- **Exercise**
Each record that follows is to be duplicated exactly, though its pictures are not.

- **Materials provided**
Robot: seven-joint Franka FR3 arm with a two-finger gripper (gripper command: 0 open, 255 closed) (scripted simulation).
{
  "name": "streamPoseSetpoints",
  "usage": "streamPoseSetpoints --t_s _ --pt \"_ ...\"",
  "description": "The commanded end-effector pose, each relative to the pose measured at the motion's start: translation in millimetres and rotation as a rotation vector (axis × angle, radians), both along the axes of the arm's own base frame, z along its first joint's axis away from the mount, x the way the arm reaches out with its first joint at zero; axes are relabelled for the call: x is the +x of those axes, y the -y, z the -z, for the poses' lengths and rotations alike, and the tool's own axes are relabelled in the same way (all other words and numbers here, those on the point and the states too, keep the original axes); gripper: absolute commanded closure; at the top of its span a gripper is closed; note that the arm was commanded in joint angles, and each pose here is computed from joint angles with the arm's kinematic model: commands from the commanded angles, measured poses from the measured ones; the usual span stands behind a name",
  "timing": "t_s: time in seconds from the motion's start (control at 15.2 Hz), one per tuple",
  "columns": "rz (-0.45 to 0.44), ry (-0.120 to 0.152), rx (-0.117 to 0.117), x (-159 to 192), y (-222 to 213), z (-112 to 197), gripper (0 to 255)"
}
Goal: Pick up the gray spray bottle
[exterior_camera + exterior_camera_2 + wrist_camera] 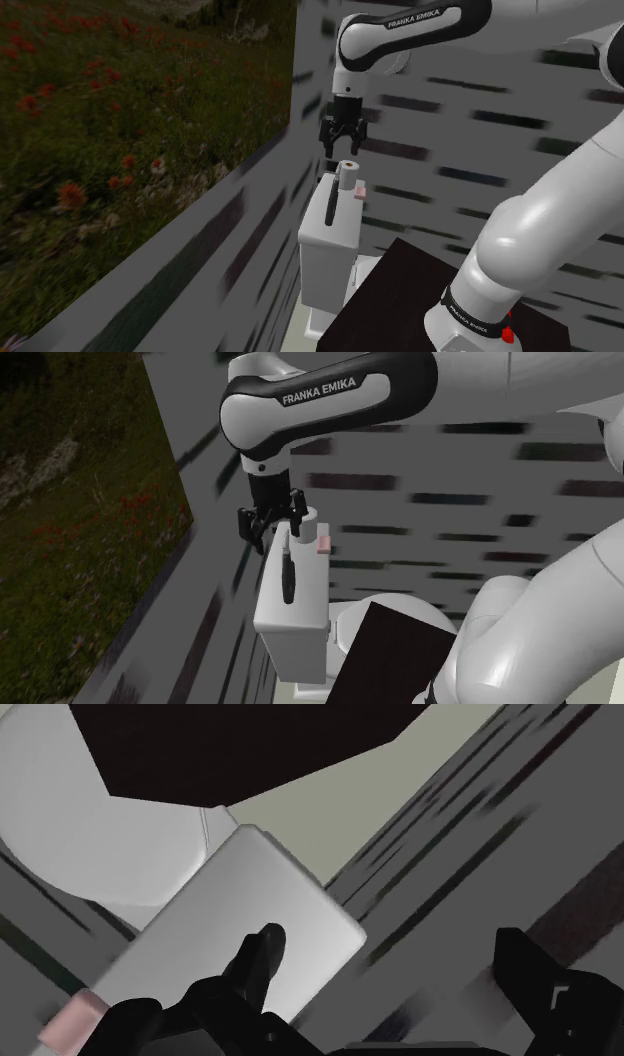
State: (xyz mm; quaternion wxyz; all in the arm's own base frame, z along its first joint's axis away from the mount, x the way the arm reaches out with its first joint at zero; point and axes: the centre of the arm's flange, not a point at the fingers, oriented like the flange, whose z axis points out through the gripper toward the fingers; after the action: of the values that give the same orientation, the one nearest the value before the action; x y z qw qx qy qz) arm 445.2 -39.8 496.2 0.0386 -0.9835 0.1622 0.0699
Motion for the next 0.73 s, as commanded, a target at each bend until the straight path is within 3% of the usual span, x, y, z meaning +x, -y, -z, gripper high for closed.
streamPoseSetpoints --t_s 0.0,0.66 --pt "0.08 -0.034 0.022 19.0 17.9 17.6 0" --pt "0.464 -0.2 0.133 84.8 117.5 121.8 0"
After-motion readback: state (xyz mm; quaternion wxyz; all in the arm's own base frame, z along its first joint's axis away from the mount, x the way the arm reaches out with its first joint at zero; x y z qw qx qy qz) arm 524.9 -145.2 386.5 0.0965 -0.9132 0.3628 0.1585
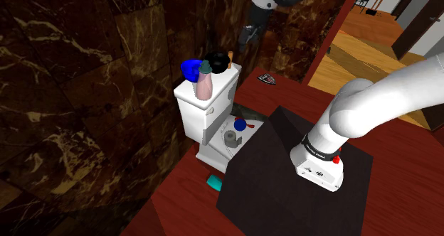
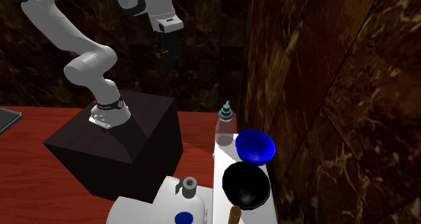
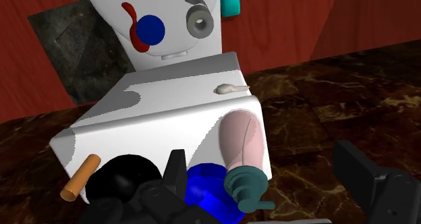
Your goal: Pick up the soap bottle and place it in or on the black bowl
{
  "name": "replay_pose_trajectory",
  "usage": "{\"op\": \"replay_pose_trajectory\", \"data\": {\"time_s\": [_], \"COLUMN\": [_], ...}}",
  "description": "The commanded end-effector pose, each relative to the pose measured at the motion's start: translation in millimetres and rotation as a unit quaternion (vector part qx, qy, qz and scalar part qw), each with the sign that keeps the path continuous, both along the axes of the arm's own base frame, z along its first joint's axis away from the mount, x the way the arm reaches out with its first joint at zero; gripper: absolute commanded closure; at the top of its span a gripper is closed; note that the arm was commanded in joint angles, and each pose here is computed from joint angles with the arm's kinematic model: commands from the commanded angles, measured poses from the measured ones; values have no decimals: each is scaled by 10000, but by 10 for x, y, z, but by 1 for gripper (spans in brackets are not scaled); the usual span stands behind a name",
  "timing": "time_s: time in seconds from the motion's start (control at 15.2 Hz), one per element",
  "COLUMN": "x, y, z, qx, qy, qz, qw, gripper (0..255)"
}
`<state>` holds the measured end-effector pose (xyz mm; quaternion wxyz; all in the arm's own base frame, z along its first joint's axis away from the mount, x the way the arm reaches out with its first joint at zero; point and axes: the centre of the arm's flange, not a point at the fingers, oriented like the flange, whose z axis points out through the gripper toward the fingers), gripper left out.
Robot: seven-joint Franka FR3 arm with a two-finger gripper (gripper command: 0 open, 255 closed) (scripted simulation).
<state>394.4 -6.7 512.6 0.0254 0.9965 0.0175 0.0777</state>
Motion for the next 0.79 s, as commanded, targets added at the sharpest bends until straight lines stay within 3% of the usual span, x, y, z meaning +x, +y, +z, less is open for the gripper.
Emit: {"op": "replay_pose_trajectory", "data": {"time_s": [0.0,0.73], "x": [161,1115], "y": [13,85], "z": [-203,-1249], "qx": [20,124], "qy": [-51,-257], "qz": [-52,-330], "qw": [10000,9990], "gripper": [0,0]}}
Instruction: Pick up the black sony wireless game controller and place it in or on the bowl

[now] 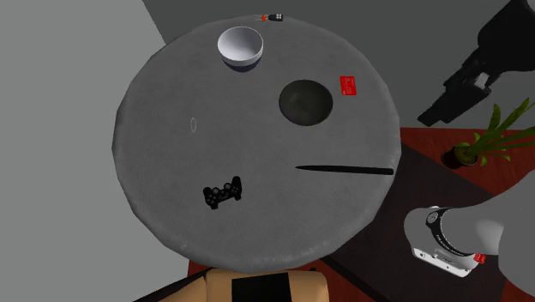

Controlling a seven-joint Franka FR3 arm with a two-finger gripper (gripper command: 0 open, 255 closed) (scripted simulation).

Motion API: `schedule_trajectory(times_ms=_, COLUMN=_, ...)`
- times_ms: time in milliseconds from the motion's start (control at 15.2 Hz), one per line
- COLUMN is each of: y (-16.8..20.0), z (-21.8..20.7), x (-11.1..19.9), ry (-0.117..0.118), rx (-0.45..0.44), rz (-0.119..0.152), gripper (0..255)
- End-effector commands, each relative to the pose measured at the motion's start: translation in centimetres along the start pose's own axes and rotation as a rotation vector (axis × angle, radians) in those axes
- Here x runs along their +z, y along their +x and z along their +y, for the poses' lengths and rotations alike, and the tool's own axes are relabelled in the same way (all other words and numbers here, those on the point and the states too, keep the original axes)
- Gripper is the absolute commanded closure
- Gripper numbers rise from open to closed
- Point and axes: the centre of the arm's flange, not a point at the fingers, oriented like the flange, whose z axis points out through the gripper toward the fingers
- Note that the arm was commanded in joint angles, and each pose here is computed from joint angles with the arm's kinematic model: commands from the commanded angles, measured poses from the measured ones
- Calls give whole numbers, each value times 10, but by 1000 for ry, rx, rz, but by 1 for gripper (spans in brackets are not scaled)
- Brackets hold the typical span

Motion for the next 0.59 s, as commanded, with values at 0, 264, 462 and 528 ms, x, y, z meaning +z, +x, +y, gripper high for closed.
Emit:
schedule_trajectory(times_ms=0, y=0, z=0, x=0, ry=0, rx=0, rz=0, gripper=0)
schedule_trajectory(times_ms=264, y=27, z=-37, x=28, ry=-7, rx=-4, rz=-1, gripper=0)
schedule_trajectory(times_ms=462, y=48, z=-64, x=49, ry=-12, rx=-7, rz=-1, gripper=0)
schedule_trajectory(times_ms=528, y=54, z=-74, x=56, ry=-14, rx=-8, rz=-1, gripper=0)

- **Result of this task**
Robot: seven-joint Franka FR3 arm with a two-finger gripper (gripper command: 0 open, 255 closed) (scripted simulation).
{
  "name": "streamPoseSetpoints",
  "usage": "streamPoseSetpoints --t_s _ --pt \"_ ...\"",
  "description": "The commanded end-effector pose, each relative to the pose measured at the motion's start: translation in millimetres and rotation as a rotation vector (axis × angle, radians), both along the axes of the arm's own base frame, z along its first joint's axis away from the mount, x the way the arm reaches out with its first joint at zero; axes are relabelled for the call: x is the +x of those axes, y the -y, z the -z, for the poses' lengths and rotations alike, and the tool's own axes are relabelled in the same way (all other words and numbers here, those on the point and the states too, keep the original axes); gripper: absolute commanded closure; at the top of its span a gripper is closed; note that the arm was commanded in joint angles, and each pose here is computed from joint angles with the arm's kinematic model: commands from the commanded angles, measured poses from the measured ones; the usual span stands behind a name",
  "timing": "t_s: time in seconds from the motion's start (control at 15.2 Hz), one per tuple",
  "columns": "rz (-0.45 to 0.44), ry (-0.120 to 0.152), rx (-0.117 to 0.117), x (-159 to 192), y (-222 to 213), z (-112 to 197), gripper (0 to 255)"
}
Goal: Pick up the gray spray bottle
[exterior_camera + exterior_camera_2 + wrist_camera] 
State: (xyz mm; quaternion wxyz; all in the arm's own base frame, z along its first joint's axis away from the mount, x the way the arm reaches out with its first joint at zero; point and axes: the centre of the arm's flange, not a point at the fingers, oriented like the flange, whose z axis points out through the gripper toward the fingers; after the action: of the values that give the same orientation, the one nearest the value before the action; x y z qw qx qy qz) arm 445.2 -39.8 496.2 0.0386 -0.9835 0.1622 0.0699
Motion for the next 0.73 s, as commanded, a target at each bend until the straight path is within 3% of the usual span, x, y, z meaning +x, -y, -z, gripper high for closed.
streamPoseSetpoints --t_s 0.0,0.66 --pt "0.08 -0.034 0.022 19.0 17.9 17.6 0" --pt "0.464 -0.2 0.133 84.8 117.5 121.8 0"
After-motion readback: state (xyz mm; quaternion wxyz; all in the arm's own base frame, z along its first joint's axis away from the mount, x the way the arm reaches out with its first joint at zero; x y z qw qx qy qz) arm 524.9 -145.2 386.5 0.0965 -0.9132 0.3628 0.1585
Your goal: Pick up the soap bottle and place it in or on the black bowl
{
  "name": "replay_pose_trajectory",
  "usage": "{\"op\": \"replay_pose_trajectory\", \"data\": {\"time_s\": [_], \"COLUMN\": [_], ...}}",
  "description": "The commanded end-effector pose, each relative to the pose measured at the motion's start: translation in millimetres and rotation as a unit quaternion (vector part qx, qy, qz and scalar part qw), each with the sign that keeps the path continuous, both along the axes of the arm's own base frame, z along its first joint's axis away from the mount, x the way the arm reaches out with its first joint at zero; gripper: absolute commanded closure; at the top of its span a gripper is closed; note that the arm was commanded in joint angles, and each pose here is computed from joint angles with the arm's kinematic model: commands from the commanded angles, measured poses from the measured ones; values have no decimals: each is scaled by 10000, but by 10 for x, y, z, but by 1 for gripper (spans in brackets are not scaled); the usual span stands behind a name",
  "timing": "time_s: time in seconds from the motion's start (control at 15.2 Hz), one per element",
  "COLUMN": "x, y, z, qx, qy, qz, qw, gripper (0..255)"
}
`<state>` holds the measured end-effector pose (xyz mm; quaternion wxyz; all in the arm's own base frame, z along its first joint's axis away from the mount, x the way the arm reaches out with its first joint at zero; point and axes: the centre of the arm's flange, not a point at the fingers, oriented like the flange, whose z axis points out through the gripper toward the fingers), gripper left out.
Robot: seven-joint Franka FR3 arm with a two-finger gripper (gripper command: 0 open, 255 closed) (scripted simulation).
<state>394.4 -6.7 512.6 0.0254 0.9965 0.0175 0.0777</state>
Motion for the next 0.79 s, as commanded, targets added at the sharpest bends until straight lines stay within 3% of the usual span, x, y, z meaning +x, +y, +z, less is open for the gripper.
Emit: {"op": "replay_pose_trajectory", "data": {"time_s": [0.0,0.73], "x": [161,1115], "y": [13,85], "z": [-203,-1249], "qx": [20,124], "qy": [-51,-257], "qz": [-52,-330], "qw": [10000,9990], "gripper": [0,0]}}
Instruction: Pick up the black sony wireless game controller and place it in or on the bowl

[now] 

Controlling a seven-joint Franka FR3 arm with a two-finger gripper (gripper command: 0 open, 255 closed) (scripted simulation).

Motion API: `schedule_trajectory(times_ms=_, COLUMN=_, ...)`
- times_ms: time in milliseconds from the motion's start (control at 15.2 Hz), one per line
- COLUMN is each of: y (-16.8..20.0), z (-21.8..20.7), x (-11.1..19.9), ry (-0.117..0.118), rx (-0.45..0.44), rz (-0.119..0.152), gripper (0..255)
- End-effector commands, each relative to the pose measured at the motion's start: translation in centimetres along the start pose's own axes and rotation as a rotation vector (axis × angle, radians) in those axes
- Here x runs along their +z, y along their +x and z along their +y, for the poses' lengths and rotations alike, and the tool's own axes are relabelled in the same way (all other words and numbers here, those on the point and the states too, keep the original axes)
- Gripper is the absolute commanded closure
- Gripper numbers rise from open to closed
- Point and axes: the centre of the arm's flange, not a point at the fingers, oriented like the flange, whose z axis points out through the gripper toward the fingers
- Note that the arm was commanded in joint angles, and each pose here is computed from joint angles with the arm's kinematic model: commands from the commanded angles, measured poses from the measured ones
- Calls give whole numbers, each value times 10, but by 1000 for ry, rx, rz, but by 1 for gripper (spans in brackets are not scaled)
- Brackets hold the typical span

Motion for the next 0.59 s, as commanded, with values at 0, 264, 462 and 528 ms, x, y, z meaning +z, +x, +y, gripper high for closed.
Emit:
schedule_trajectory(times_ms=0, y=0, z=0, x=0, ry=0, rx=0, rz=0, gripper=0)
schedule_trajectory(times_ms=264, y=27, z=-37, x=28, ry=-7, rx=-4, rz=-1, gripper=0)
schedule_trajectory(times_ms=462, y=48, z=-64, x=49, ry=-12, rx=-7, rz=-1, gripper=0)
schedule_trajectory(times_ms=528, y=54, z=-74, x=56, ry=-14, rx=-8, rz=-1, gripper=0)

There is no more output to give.